Łukasz Gikiewicz: - Jest, bo tylko Arabia Saudyjska dziś może zapłacić tyle, ile Grzegorz Krychowiak zarabia w Rosji – a czytam, że to 3 mln euro. W Europie defensywny pomocnik w wieku 32 lat raczej nie ma szans na podobne pieniądze. A u Saudyjczyków – i owszem, tam nie ma limitów budżetu. Jeśli szejk będzie chciał, to zapłaci mu tyle, albo i więcej. Al-Ittihad właśnie ściągnął trenera Nuno Santo, ostatnio pracującego w Premier League, w Tottenhamie; Al-Nassr z kolei – Rudiego Garcię, wcześniej prowadzącego Romę, Marsylię i Lyon.

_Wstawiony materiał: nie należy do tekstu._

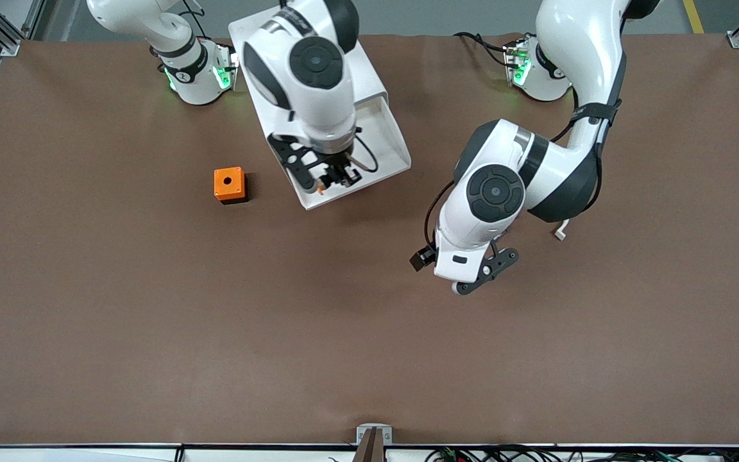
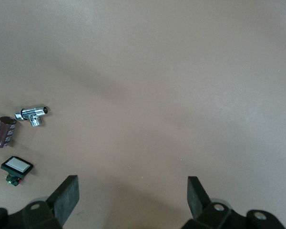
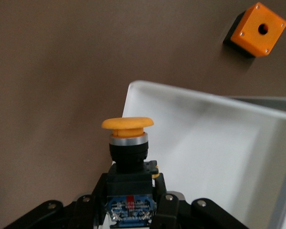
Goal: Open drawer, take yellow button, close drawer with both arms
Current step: 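Carry the button out with the right gripper while the left gripper nears the drawer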
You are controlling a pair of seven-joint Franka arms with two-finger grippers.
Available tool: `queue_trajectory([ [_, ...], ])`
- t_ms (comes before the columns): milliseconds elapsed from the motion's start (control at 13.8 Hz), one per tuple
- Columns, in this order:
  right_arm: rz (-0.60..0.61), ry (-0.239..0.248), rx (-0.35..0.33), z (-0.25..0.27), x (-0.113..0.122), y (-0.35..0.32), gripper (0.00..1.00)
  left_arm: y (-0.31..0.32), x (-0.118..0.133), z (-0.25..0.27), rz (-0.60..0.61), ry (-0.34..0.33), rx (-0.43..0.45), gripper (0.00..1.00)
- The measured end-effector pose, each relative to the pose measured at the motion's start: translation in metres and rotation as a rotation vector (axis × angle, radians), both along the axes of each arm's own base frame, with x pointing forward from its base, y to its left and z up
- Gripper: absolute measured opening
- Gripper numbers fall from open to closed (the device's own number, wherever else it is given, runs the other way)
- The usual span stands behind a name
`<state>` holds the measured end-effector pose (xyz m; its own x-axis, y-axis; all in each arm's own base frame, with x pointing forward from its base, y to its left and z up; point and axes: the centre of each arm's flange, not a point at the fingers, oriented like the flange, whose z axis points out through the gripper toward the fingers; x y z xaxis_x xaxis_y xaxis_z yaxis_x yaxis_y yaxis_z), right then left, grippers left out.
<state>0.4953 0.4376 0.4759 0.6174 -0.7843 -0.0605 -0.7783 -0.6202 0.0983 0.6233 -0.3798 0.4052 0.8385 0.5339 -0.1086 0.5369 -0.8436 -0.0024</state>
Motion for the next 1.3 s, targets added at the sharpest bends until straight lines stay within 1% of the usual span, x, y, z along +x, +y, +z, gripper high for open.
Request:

Arabowie mogą ściągnąć każdego, na kogo przyjdzie im ochota. Pytanie, czy druga strona będzie chciała. .
- A Grzegorz powinien chcieć?
- Al-Shabab to czwarta siła ligi arabskiej. Siedzibę ma w stolicy, Rijadzie. Grzegorz pewnie szybko by się tu zaaklimatyzował. Do tego na miejscu spotka dobrego znajomego ze swego najlepszego piłkarskiego okresu, czyli Sevilli. Ever Banega gra tu „na kierownicy”, jest kapitanem drużyny. Więc mówię Grzegorzowi wprost: „Jedź. Będziesz mieć blisko na mundial”. Nie tacy zawodnicy tu przychodzili, choć przyznać trzeba, że czeka Grzegorza jedno wyzwanie.
- Jakie?
- Tu stawia się na ofensywnych graczy, którzy zrobią show. Ot, choćby taki Adrian Mierzejewski kilka lat wstecz, który lewą nóżką wiązał krawaty, strzelał, asystował. A „Krycha” jest od destrukcji. Czy zechcą mu zapłacić 3 mln euro za parę przerzutów i kilka wślizgów w ciągu 90 minut? Myślę, że będzie musiał pokazać bardziej ofensywną wersję samego siebie, żeby szejkowie byli zadowoleni. Bo inaczej się obrażą, powiedzą – jak mają w zwyczaju – „zapłacimy jutro”, a potem... nie zapłacą przez trzy-cztery miesiące. I kasy trzeba będzie szukać w FIFA, albo i w trybunale w Lozannie. Ostatnio przechodził te koleje losu dobrze znany w Polsce Aleksandar Prijović, który dopiero w CAS wygrał sprawę o jednostronne zerwanie kontraktu przez Al-Ittihad.
- Krótko mówiąc: jest ryzyko?
- Jakieś jest. Grzesiek sam musi zdecydować, czy ryzykuje i idzie do Arabii, może trochę zmieniając sposób gry, ale jedzie na mundial, czy też zostaje w Rosji i... de facto sam się skreśla z kadry. No bo skoro PZPN i trener Czesław Michniewicz skreślili już Maćka Rybusa, tak samo potraktowani być powinni pozostali zawodnicy, którzy wybiorą grę w Rosji.
- Czy liga w Arabii Saudyjskiej gwarantuje poziom sportowy pozwalający przygotować formę na mundial?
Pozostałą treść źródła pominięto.